> **TRY IT**
Every line from the one containing "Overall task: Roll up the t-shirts" down to the last line of the listing below should be restated exactly, and nothing else.
========
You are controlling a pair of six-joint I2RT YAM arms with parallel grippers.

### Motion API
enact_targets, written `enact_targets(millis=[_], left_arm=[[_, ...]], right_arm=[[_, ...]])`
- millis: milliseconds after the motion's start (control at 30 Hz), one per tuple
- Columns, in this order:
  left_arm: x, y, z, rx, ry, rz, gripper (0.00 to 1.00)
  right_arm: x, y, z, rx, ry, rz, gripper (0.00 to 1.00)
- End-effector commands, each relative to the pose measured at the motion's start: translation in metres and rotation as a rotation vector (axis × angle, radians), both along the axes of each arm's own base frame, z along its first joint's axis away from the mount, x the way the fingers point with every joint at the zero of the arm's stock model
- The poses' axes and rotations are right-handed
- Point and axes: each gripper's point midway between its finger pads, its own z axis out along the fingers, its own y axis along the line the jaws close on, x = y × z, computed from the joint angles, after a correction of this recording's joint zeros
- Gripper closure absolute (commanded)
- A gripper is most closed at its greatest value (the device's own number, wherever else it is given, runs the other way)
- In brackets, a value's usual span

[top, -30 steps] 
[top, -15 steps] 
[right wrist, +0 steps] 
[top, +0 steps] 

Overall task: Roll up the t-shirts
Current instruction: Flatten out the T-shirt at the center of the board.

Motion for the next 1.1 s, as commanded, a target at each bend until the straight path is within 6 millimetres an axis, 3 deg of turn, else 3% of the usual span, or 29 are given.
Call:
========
> **TASK SOLUTION**
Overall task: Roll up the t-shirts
Current instruction: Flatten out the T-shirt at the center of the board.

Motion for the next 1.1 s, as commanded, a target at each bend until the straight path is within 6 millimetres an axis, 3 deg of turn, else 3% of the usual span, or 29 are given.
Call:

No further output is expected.